_Exercise brief_:
Report back each line of the data that contains the word "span".

_Exercise inputs_:
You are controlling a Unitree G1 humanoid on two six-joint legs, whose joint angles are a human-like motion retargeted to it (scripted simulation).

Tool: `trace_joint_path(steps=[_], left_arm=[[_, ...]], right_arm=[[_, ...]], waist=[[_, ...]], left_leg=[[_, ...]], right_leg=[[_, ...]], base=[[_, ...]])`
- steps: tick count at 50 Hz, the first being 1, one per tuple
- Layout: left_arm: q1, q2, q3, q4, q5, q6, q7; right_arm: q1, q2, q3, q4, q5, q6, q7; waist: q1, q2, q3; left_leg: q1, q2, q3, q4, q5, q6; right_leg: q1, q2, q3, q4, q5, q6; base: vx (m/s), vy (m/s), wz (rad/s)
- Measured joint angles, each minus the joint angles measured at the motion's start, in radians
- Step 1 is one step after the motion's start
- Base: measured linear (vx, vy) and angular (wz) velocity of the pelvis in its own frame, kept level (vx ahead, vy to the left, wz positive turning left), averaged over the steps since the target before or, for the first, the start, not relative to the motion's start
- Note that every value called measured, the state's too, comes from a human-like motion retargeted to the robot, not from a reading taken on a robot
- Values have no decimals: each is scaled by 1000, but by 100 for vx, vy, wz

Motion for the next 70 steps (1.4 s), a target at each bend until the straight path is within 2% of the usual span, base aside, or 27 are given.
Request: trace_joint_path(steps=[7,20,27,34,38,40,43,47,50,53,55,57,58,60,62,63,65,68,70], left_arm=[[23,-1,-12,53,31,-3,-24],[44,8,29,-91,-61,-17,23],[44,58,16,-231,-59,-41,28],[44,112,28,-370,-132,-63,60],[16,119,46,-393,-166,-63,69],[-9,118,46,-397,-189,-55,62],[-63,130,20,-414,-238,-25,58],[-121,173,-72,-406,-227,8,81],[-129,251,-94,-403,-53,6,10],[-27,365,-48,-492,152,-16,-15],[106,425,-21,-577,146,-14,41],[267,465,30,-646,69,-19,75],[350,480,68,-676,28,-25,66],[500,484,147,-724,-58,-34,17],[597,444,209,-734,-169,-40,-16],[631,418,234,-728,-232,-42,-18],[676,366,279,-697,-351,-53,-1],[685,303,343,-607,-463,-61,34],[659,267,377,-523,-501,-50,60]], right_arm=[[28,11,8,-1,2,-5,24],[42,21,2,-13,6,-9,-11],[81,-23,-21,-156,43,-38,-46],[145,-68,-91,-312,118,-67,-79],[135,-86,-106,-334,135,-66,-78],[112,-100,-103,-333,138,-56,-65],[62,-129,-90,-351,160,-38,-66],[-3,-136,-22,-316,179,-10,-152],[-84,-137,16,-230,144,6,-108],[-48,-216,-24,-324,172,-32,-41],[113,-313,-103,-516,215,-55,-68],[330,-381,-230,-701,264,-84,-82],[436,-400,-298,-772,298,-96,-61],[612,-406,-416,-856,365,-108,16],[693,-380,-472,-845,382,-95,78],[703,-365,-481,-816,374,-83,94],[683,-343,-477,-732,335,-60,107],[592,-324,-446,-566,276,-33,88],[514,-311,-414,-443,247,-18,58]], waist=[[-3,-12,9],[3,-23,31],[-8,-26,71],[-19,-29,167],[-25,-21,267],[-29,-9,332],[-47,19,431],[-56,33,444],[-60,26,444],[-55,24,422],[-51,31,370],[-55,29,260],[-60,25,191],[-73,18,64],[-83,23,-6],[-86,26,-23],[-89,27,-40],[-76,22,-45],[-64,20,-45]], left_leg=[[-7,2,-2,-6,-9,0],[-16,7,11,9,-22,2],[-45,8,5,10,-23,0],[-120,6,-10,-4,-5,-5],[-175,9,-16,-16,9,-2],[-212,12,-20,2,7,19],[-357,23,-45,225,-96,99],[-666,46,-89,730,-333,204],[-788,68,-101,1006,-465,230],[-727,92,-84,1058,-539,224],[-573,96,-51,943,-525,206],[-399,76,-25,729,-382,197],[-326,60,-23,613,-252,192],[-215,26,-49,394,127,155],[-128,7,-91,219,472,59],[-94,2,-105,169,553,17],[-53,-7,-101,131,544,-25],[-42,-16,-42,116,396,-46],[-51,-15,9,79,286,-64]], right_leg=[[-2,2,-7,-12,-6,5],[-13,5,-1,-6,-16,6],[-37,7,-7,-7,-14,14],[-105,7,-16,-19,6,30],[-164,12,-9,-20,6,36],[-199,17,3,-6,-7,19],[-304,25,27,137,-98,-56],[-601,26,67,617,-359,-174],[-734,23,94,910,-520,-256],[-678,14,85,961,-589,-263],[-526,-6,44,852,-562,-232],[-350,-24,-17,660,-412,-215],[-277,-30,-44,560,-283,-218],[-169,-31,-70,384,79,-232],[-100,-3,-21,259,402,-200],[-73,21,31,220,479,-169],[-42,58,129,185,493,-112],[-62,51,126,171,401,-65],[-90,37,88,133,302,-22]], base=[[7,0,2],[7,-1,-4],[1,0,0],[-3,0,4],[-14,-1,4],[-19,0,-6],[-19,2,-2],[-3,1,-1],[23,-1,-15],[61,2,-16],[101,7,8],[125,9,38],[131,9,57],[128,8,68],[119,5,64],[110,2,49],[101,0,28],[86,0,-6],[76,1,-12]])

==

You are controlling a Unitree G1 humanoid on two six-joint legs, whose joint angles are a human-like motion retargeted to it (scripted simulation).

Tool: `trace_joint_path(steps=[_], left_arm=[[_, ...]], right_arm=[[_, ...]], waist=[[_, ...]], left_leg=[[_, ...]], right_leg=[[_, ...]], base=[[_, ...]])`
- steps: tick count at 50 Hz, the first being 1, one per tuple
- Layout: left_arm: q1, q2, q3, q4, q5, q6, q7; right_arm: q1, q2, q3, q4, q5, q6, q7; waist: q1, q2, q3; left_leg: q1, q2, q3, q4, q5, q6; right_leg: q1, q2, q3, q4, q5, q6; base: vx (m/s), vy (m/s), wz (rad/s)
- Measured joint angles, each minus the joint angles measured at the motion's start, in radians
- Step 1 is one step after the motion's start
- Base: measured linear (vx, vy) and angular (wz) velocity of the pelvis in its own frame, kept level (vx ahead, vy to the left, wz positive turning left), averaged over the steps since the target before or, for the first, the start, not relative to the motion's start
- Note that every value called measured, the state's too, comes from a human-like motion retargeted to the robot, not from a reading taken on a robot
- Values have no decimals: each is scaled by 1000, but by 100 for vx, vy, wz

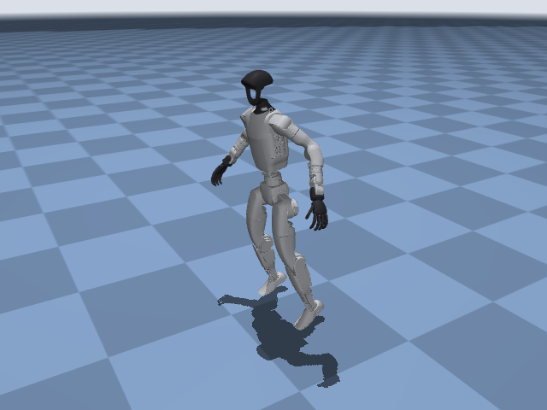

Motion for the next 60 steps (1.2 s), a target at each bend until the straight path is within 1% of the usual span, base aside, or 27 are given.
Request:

_Response to this task_:
Motion for the next 70 steps (1.4 s), a target at each bend until the straight path is within 2% of the usual span, base aside, or 27 are given.
Motion for the next 60 steps (1.2 s), a target at each bend until the straight path is within 1% of the usual span, base aside, or 27 are given.

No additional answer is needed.